Details of a data copy service known as Effingo were contained in a technical paper that was presented during a delegate session at Sigcomm 2024, the annual conference of the ACM Special Interest Group on Data Communication, which wrapped up today in Sydney, Australia.
Its authors note in the paper that “WAN bandwidth is never too broad — and the speed of light stubbornly constant. These two fundamental constraints force globally distributed systems to carefully replicate data close to where they are processed or served. A large organization owning such systems adds dimensions of complexity with ever-changing network topologies, strict requirements on failure domains, multiple competing transfers, and layers of software and hardware with multiple kinds of quotas.”
According to the seven Google scientists who authored the report, on a typical day, Effingo transfers over an exabyte of data across dozens of clusters spread across continents, and serves more than 10,000 users.
They called managed data transfer “an enabler, an unsung hero of large-scale, globally distributed systems” because it “reduces the network latency from across-globe hundreds to in-continent dozens of milliseconds.” This enables, it said, “the illusion of interactive work” for users.
However, they wrote, the goal of most data transfer management systems “is to transfer when it is optimal to do so — in contrast to a last-minute transfer at the moment data needs to be consumed. Such systems provide a standard interface to the resources, an interface that mediates between users’ needs, budgets and system goals.”
Effingo is different in that it “has requirements and features uncommon in reported large-scale data transfer systems.” Rather than optimizing for transfer time, it optimizes for smooth bandwidth usage while controlling network costs by, for example, optimizing the copy tree to minimize the use of expensive links such as subsea cables.
Its other design requirements included client isolation, which prevents transfers by one client affecting those of other clients; isolated failure domains restricting copies between two clusters from depending on a third cluster; data residency constraints that prohibit copies being made to any location not explicitly specified by the client; and data integrity checks to prevent data loss or corruption. And, the system must continue to operate even when dependencies are slow or temporarily unavailable.
The paper provides details of how Google achieved each of these goals, with a section on lessons learned chronicling Effingo’s evolution.

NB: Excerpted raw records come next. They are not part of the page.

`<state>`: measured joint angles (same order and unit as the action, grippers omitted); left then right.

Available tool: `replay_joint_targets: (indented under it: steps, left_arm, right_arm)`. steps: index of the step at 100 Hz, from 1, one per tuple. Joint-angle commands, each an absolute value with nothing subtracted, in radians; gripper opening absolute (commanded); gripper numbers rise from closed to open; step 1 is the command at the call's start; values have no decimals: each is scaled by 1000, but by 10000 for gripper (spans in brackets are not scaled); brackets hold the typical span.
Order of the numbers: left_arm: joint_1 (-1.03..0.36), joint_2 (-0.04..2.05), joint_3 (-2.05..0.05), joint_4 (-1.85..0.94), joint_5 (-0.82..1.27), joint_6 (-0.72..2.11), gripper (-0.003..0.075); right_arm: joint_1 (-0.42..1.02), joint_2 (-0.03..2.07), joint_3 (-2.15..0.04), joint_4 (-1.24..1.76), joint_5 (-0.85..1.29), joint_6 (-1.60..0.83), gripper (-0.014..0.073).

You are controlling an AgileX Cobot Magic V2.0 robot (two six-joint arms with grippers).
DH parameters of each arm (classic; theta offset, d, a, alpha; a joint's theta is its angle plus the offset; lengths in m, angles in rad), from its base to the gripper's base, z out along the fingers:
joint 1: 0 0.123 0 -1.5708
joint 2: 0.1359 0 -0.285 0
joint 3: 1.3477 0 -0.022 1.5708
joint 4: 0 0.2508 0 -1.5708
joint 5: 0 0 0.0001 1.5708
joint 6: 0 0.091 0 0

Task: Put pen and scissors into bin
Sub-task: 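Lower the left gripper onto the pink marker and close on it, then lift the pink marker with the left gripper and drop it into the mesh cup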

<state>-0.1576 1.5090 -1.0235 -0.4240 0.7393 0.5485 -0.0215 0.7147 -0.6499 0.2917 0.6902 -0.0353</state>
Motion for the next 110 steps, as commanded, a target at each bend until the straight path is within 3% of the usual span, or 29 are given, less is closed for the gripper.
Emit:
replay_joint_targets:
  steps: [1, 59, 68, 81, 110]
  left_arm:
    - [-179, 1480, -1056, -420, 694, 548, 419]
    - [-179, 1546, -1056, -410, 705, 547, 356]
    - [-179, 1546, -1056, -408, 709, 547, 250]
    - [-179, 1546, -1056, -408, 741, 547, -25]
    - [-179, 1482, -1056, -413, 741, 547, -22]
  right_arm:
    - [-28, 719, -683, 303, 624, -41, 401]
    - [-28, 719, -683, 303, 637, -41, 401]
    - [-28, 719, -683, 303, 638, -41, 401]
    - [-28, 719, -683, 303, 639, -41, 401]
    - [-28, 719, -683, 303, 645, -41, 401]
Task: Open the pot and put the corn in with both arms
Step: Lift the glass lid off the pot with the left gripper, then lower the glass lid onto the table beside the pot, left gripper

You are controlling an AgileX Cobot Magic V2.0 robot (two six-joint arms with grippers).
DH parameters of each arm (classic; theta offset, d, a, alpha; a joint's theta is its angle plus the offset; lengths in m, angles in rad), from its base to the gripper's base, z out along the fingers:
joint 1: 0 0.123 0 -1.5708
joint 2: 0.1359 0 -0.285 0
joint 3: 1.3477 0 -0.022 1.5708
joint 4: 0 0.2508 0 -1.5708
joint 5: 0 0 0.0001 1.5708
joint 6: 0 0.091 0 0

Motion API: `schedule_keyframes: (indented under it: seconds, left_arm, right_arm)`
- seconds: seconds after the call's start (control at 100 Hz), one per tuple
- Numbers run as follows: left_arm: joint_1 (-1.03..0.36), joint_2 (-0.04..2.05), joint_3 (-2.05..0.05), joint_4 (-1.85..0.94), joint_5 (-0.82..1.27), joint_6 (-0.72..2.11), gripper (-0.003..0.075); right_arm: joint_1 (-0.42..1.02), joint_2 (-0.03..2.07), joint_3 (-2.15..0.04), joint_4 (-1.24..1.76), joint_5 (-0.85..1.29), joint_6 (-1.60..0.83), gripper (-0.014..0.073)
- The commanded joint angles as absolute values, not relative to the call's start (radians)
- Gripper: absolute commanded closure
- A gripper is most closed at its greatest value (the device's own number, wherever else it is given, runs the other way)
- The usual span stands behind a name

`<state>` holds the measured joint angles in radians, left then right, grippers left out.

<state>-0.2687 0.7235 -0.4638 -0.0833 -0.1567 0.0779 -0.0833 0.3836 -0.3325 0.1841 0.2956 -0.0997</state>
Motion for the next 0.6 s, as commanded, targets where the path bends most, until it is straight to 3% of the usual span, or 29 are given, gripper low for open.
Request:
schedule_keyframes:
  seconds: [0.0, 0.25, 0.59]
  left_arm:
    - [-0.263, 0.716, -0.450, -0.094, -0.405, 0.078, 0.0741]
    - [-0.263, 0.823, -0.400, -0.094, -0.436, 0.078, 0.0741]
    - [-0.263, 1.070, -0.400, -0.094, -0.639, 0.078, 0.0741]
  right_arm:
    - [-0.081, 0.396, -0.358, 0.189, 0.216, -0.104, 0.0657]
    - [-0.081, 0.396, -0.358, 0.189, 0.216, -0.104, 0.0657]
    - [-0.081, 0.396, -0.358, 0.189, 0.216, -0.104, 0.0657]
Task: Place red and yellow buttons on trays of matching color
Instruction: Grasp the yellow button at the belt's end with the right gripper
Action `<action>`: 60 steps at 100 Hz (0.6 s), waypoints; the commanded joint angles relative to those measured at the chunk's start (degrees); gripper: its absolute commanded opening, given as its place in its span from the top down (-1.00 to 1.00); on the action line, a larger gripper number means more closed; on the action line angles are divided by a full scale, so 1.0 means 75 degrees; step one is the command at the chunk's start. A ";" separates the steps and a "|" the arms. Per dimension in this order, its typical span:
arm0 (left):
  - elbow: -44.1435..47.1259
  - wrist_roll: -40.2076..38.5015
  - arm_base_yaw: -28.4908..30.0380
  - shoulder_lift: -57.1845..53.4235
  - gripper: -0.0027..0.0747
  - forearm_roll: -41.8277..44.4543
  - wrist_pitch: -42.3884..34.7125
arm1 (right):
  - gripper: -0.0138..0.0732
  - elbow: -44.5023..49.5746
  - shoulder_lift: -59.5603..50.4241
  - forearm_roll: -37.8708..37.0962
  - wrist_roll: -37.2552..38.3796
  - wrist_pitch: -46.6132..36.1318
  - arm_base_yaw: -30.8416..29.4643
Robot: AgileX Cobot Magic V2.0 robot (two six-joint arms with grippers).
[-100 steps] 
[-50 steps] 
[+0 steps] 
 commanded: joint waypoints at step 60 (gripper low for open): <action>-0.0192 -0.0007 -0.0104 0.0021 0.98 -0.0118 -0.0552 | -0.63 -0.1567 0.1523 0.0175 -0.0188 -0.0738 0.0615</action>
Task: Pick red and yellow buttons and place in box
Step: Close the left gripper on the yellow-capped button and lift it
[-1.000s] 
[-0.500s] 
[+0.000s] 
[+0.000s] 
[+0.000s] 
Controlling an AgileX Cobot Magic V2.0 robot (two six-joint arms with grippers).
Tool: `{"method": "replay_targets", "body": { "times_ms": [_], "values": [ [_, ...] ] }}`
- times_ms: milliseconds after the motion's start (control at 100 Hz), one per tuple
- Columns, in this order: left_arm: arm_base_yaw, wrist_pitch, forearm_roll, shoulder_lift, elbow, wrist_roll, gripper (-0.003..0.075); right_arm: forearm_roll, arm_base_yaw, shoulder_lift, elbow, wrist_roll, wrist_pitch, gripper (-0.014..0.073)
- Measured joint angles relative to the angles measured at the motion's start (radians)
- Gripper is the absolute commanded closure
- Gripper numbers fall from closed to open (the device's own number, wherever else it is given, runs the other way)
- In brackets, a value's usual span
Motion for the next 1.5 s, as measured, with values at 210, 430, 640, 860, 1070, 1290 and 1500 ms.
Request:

It emphasizes, however, that Effingo is still a work in progress and is continuously evolving. The authors said that Google plans to improve CPU usage during cross-data center transfers, improve integration with resource management systems, and enhance the control loop to let it scale out transfers faster.
Nabeel Sherif, principal advisory director at Info-Tech Research Group, sees great value in the service. He said today, “while there might be considerations around cost and sustainability for such a resource- and network-intensive use case, the ability for organizations to greatly increase the scale and distance of their georedundancy means being able to achieve better user experiences as well as removing some of the limitations of making data accessible to applications that don’t sit very close by.”
This, he said, “can be a game changer in both the areas of business continuity, global reach for web applications, and many other types of collaborations.”